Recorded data
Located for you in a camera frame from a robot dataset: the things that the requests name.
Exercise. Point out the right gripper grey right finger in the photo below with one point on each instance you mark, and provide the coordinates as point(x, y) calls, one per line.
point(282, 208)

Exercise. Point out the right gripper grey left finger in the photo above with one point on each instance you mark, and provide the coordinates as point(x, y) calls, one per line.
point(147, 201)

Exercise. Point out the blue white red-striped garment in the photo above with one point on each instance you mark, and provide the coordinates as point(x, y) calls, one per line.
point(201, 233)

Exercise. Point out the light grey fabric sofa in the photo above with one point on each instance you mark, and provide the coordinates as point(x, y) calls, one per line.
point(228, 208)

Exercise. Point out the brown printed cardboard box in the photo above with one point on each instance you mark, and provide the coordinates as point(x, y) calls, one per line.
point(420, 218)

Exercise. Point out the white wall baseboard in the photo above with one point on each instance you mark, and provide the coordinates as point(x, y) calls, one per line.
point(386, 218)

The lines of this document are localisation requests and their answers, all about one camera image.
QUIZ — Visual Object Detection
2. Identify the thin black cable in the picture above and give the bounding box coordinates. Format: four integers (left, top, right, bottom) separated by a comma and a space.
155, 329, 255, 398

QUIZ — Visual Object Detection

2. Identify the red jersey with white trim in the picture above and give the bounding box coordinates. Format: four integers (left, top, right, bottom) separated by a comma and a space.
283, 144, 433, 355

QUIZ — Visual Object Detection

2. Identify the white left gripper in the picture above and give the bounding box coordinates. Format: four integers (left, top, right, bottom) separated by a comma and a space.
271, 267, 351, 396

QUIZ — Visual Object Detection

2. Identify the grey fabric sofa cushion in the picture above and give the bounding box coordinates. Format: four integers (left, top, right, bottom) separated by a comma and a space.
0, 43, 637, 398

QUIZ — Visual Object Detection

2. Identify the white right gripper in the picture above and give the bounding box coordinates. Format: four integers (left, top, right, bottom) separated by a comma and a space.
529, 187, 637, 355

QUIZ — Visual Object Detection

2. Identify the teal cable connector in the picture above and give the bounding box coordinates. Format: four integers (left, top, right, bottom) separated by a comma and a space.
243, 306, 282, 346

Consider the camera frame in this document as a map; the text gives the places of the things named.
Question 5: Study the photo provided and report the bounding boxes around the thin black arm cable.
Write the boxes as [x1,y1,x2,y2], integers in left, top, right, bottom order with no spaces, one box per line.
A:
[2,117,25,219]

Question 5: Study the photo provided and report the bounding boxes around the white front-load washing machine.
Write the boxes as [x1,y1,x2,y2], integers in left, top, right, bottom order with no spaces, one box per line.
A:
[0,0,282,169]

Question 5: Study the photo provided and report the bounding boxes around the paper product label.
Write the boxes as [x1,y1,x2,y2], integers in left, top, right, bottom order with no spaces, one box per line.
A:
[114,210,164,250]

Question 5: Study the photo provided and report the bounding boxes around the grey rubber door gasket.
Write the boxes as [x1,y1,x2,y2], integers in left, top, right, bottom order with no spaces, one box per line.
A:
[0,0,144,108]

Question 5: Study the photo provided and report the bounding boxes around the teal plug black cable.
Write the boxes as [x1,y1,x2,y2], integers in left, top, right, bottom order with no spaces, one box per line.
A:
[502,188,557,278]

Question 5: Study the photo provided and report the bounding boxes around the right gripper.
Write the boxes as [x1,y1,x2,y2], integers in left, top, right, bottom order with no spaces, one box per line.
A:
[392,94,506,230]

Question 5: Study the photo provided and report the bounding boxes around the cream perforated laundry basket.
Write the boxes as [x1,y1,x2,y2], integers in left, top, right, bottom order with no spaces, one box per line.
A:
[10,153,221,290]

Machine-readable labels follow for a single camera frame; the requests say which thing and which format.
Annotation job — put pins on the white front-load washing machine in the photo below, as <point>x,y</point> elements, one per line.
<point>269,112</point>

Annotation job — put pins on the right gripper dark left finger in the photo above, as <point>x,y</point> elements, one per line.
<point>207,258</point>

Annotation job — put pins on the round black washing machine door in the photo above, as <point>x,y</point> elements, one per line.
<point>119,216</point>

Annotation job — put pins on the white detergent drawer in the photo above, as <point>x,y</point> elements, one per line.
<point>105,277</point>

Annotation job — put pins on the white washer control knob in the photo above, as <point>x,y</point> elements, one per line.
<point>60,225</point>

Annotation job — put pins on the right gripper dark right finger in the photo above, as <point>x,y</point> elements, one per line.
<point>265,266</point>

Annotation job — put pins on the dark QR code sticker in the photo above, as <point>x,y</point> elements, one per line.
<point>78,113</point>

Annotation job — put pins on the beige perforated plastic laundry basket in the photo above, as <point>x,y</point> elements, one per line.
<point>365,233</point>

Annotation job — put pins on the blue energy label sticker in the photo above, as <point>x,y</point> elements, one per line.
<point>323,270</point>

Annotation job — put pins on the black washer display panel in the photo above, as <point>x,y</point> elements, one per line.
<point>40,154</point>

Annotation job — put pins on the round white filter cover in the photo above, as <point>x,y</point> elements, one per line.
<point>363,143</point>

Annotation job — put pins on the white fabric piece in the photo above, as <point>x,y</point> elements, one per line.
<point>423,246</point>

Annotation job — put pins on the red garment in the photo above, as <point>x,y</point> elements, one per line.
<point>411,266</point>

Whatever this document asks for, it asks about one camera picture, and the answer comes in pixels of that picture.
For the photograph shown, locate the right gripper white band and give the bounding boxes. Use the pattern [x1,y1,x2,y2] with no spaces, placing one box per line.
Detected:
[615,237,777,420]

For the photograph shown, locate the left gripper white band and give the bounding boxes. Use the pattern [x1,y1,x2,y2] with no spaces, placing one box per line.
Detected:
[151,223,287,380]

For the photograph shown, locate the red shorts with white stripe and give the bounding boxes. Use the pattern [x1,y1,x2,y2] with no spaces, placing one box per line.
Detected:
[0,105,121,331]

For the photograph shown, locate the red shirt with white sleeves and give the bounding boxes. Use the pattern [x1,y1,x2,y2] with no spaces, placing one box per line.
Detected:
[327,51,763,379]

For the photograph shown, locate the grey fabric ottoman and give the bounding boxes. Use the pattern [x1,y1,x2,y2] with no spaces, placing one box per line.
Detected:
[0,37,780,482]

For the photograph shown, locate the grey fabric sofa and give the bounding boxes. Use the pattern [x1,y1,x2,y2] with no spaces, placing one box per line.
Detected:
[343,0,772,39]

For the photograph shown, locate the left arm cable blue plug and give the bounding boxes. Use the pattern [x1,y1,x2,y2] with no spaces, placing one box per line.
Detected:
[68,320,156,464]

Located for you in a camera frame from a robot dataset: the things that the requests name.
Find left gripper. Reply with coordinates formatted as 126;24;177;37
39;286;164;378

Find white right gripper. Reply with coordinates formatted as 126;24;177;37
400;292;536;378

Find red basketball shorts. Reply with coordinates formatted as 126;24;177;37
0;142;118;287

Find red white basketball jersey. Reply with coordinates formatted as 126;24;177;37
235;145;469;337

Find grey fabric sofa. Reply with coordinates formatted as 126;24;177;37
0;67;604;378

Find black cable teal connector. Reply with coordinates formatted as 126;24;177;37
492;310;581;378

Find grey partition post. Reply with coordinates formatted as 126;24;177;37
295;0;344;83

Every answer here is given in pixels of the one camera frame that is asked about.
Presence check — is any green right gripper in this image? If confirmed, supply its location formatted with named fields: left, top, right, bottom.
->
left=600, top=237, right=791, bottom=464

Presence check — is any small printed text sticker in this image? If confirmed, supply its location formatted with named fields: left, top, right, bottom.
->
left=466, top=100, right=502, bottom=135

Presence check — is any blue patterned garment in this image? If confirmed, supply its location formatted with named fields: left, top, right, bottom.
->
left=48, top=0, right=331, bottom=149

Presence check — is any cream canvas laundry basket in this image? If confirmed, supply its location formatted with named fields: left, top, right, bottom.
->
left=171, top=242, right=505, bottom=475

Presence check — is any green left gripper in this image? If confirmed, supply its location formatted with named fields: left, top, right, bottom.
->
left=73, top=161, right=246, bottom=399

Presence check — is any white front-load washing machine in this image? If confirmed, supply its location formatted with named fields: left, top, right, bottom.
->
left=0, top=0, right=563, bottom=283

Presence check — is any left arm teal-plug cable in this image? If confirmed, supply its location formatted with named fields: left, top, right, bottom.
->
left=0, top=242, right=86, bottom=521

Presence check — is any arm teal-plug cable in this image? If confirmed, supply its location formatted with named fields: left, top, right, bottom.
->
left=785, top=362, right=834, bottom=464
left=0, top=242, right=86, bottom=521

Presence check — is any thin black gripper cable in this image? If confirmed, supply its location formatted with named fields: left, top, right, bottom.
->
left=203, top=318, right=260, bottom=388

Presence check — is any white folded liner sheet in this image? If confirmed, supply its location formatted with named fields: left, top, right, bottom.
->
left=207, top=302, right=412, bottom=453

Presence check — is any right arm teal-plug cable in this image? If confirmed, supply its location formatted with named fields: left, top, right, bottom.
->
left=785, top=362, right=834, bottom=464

§ **Instructions for the task**
Could you retype exactly the lines above, starting at the line that contains "Presence check — is any white front-load" and ending at the line that contains "Presence check — is any right", and nothing more?

§ **Written reply**
Presence check — is any white front-load washing machine in this image? If confirmed, supply its location formatted with named fields: left, top, right, bottom.
->
left=0, top=0, right=563, bottom=283

Presence check — is any left arm teal-plug cable in this image? If confirmed, supply its location formatted with named fields: left, top, right, bottom.
->
left=0, top=242, right=86, bottom=521

Presence check — is any arm teal-plug cable in this image? If confirmed, supply its location formatted with named fields: left, top, right, bottom.
->
left=785, top=362, right=834, bottom=464
left=0, top=242, right=86, bottom=521

Presence check — is any thin black gripper cable in this image? If confirmed, supply its location formatted with named fields: left, top, right, bottom.
->
left=203, top=318, right=260, bottom=388

Presence check — is any white folded liner sheet in this image? If confirmed, supply its location formatted with named fields: left, top, right, bottom.
->
left=207, top=302, right=412, bottom=453

Presence check — is any right arm teal-plug cable in this image? If confirmed, supply its location formatted with named fields: left, top, right, bottom.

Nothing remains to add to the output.